**WHAT IS NEEDED:**
Pictures must not appear in your answer. Write out exactly the lines from the one with "This document holds" through the last line of the entries below.

**EXERCISE DATA:**
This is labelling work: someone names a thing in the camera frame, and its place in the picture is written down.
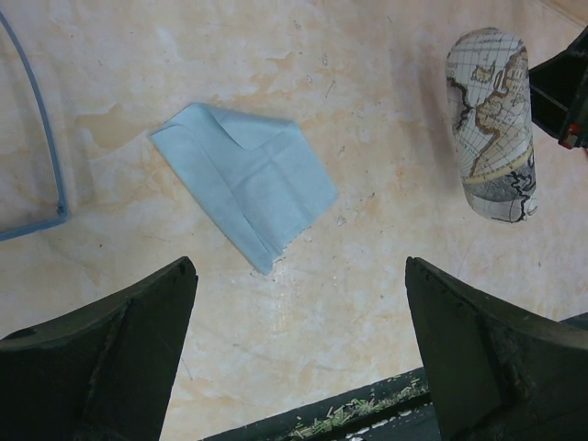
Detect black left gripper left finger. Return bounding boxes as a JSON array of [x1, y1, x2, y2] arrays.
[[1, 256, 198, 440]]

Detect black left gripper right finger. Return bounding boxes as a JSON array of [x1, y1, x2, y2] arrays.
[[405, 257, 587, 440]]

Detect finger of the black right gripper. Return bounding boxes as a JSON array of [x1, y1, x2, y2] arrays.
[[529, 30, 587, 147]]

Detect map print glasses case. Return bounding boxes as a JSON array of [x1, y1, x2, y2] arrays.
[[446, 28, 537, 223]]

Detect blue-grey sunglasses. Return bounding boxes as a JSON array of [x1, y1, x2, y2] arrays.
[[1, 15, 69, 242]]

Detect light blue cloth left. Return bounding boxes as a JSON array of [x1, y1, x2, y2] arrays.
[[151, 104, 338, 275]]

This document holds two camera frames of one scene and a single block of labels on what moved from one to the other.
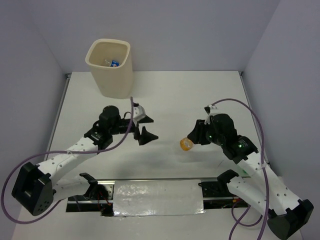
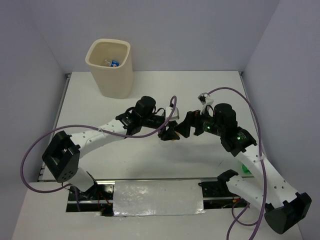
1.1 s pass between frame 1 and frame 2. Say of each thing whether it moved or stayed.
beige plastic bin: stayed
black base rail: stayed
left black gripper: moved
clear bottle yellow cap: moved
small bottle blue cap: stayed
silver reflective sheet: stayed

**RESPONSE TO THE TASK:**
This document holds two camera frames of one scene and a single block of labels on what moved from one to the other.
1.1 s pass between frame 1 and frame 2. Say of each thing whether it moved or stayed.
beige plastic bin: stayed
black base rail: stayed
left black gripper: moved
clear bottle yellow cap: moved
small bottle blue cap: stayed
silver reflective sheet: stayed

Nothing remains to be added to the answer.